Description of the task — Below is some data. Retype exactly the lines starting at the one with "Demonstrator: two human" and ending at the one with "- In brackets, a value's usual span".

------ Records shown ------

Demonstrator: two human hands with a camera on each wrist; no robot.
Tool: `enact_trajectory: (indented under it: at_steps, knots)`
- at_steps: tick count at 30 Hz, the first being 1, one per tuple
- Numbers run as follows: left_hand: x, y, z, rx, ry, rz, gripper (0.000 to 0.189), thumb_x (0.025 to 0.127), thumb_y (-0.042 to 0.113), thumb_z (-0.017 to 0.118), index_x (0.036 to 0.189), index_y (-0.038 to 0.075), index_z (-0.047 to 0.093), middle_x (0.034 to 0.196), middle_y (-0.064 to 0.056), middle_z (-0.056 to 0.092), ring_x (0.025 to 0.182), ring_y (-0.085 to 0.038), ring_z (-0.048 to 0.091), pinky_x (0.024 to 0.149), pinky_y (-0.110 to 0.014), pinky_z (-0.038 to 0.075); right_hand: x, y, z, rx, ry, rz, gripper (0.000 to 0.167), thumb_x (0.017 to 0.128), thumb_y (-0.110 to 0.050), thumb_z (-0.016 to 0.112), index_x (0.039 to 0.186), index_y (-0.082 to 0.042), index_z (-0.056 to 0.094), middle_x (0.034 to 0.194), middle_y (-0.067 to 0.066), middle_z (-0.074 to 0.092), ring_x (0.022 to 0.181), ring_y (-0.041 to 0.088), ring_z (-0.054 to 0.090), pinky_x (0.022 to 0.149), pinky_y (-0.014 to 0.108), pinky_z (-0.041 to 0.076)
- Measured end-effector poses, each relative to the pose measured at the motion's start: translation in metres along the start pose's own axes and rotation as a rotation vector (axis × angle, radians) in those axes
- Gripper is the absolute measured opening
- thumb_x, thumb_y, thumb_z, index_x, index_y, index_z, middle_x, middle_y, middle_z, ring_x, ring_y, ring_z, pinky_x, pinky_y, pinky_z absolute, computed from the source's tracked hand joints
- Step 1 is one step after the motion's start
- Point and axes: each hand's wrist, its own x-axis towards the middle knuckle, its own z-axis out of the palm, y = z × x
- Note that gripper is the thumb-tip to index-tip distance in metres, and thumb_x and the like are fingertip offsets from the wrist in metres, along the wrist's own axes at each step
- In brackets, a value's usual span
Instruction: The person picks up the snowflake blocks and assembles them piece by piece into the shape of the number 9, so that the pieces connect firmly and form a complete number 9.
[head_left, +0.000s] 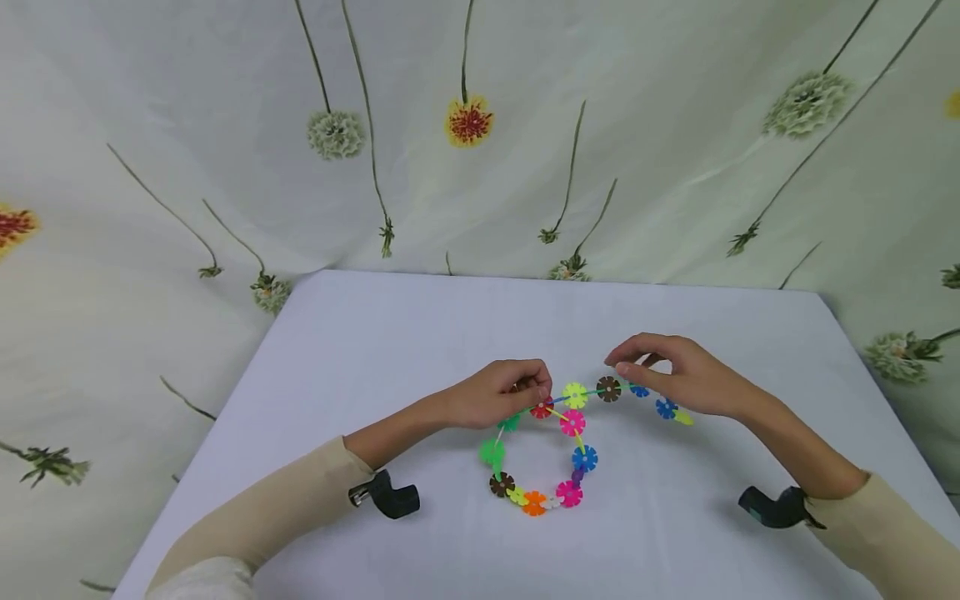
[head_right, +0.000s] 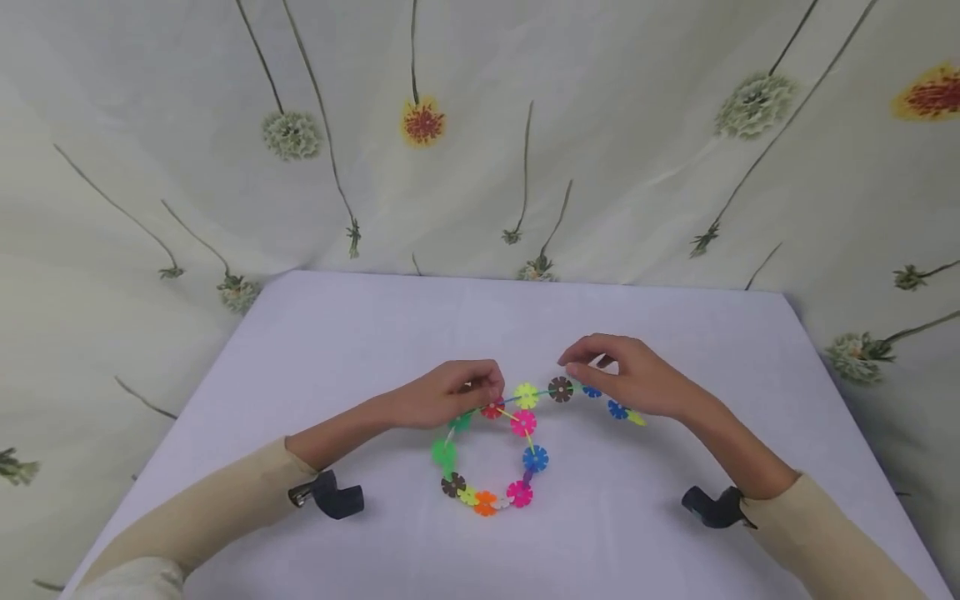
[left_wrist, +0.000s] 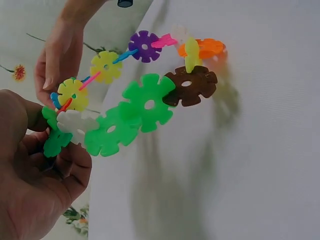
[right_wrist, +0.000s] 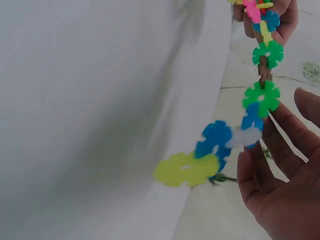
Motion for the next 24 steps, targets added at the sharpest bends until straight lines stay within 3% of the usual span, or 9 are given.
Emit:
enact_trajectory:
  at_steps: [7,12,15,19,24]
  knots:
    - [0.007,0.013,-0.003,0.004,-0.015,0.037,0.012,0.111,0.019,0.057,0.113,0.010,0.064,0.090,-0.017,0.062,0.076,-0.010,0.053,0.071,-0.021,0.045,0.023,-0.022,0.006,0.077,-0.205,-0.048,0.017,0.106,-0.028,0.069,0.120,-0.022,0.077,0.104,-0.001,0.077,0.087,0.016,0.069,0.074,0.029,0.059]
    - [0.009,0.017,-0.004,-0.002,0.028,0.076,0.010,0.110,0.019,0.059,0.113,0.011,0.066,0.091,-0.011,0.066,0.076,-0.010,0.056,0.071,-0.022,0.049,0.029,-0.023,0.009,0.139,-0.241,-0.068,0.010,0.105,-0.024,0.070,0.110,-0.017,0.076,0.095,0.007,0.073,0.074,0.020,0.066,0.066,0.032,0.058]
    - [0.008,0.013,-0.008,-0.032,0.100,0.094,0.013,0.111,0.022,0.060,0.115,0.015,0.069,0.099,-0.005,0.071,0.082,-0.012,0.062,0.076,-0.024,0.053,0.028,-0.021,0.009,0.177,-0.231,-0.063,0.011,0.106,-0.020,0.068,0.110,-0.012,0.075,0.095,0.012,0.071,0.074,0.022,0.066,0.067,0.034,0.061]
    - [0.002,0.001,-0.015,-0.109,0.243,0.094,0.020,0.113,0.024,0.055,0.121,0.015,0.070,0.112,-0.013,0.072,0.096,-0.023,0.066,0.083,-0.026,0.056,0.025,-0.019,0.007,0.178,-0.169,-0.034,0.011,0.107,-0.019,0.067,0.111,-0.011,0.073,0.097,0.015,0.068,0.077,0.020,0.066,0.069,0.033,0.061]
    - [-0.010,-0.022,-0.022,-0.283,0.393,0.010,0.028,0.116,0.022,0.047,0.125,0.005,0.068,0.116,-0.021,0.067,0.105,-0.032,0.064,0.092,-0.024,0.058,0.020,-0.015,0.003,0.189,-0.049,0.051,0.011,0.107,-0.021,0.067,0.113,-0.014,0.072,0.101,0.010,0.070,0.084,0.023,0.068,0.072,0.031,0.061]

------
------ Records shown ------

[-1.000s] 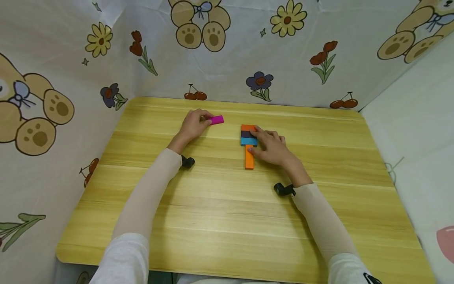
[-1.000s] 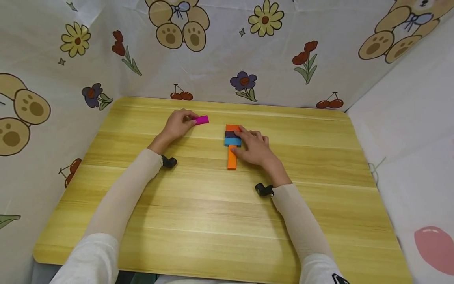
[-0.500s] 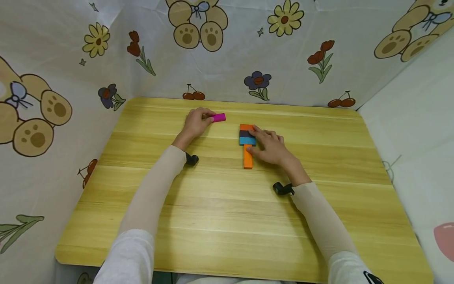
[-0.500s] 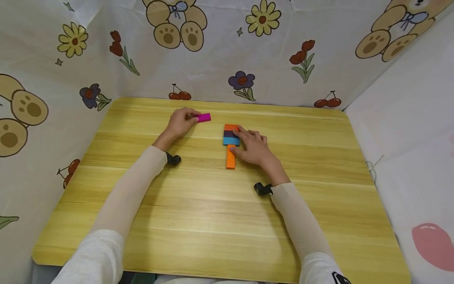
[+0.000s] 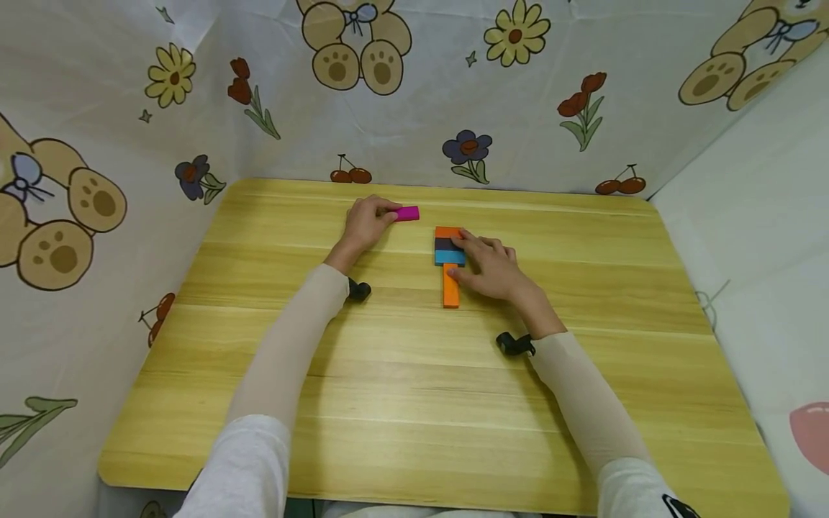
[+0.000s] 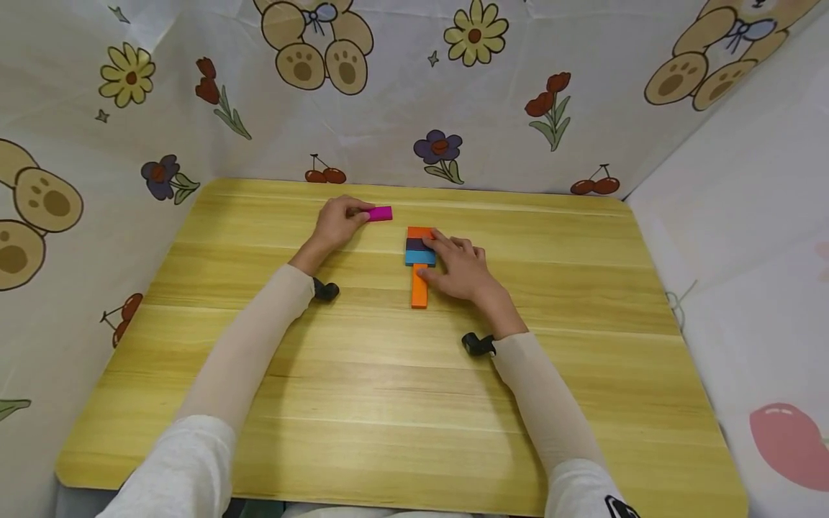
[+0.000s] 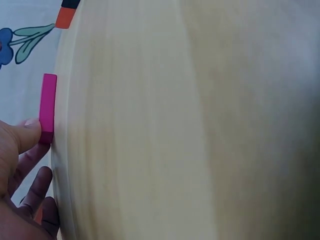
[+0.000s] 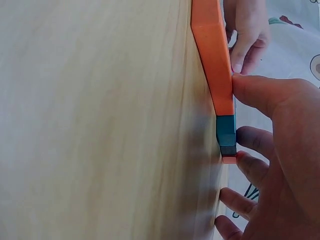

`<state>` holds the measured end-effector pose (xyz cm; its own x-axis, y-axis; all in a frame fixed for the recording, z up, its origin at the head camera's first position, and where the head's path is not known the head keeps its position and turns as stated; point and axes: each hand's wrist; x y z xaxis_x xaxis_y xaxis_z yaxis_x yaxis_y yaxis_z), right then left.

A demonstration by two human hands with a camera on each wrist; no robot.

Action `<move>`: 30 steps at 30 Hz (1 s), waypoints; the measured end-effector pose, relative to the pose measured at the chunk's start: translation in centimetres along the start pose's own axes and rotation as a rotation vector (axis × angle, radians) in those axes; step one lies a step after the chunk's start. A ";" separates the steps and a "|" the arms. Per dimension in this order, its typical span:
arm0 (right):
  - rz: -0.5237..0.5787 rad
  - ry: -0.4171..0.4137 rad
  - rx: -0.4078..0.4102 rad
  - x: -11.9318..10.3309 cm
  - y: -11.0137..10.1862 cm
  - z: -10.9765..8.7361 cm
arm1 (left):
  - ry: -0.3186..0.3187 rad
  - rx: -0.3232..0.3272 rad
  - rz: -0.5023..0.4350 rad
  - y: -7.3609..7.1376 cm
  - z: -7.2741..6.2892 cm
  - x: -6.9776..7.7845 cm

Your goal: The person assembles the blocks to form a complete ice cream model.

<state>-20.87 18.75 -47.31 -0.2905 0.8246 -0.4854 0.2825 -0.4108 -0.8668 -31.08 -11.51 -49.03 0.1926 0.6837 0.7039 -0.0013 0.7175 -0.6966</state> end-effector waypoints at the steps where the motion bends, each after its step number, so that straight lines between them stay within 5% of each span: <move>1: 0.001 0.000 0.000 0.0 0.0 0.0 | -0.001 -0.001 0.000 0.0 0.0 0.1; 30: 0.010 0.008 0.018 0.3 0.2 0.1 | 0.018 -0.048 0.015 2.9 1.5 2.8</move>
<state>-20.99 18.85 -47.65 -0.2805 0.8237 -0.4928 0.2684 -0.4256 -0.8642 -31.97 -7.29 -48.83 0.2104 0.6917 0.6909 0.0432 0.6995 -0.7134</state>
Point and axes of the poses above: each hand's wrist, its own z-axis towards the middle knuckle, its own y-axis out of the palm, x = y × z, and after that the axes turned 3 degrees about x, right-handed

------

Solution to this problem —
Demonstrator: two human hands with a camera on each wrist; no robot.
Tool: `enact_trajectory: (indented under it: at_steps, knots)`
- at_steps: tick count at 30 Hz, the first being 1, one per tuple
- Numbers run as follows: left_hand: x, y, z, rx, ry, rz, gripper (0.000 to 0.189), thumb_x (0.025 to 0.127), thumb_y (-0.042 to 0.113), thumb_z (-0.017 to 0.118), index_x (0.036 to 0.189), index_y (-0.038 to 0.075), index_z (-0.047 to 0.093), middle_x (0.034 to 0.196), middle_y (-0.064 to 0.056), middle_z (-0.056 to 0.092), ring_x (0.025 to 0.182), ring_y (-0.085 to 0.038), ring_z (-0.048 to 0.091), pinky_x (0.024 to 0.149), pinky_y (-0.110 to 0.014), pinky_z (-0.038 to 0.075); right_hand: x, y, z, rx, ry, rz, gripper (0.000 to 0.167), thumb_x (0.017 to 0.128), thumb_y (-0.110 to 0.050), thumb_z (-0.016 to 0.112), index_x (0.039 to 0.186), index_y (-0.082 to 0.042), index_z (-0.056 to 0.094), middle_x (0.034 to 0.194), middle_y (-0.067 to 0.066), middle_z (-0.074 to 0.092), ring_x (0.022 to 0.181), ring_y (-0.041 to 0.088), ring_z (-0.054 to 0.090), pinky_x (0.022 to 0.149), pinky_y (-0.014 to 0.108), pinky_z (-0.041 to 0.076)
- Measured end-effector poses, each relative to the pose measured at the motion's start: translation in metres along the start pose's own axes and rotation as a rotation vector (axis × angle, radians) in those axes
- Gripper is the absolute measured opening
- thumb_x, thumb_y, thumb_z, index_x, index_y, index_z, middle_x, middle_y, middle_z, ring_x, ring_y, ring_z, pinky_x, pinky_y, pinky_z absolute, computed from the source's tracked hand joints
- Step 1 is one step after the motion's start
- Point and axes: each hand's wrist, its own x-axis towards the middle knuckle, its own z-axis out of the palm, y = z × x
- Note that gripper is the thumb-tip to index-tip distance in metres, and thumb_x and the like are fingertip offsets from the wrist in metres, along the wrist's own axes at each step
- In brackets, a value's usual span

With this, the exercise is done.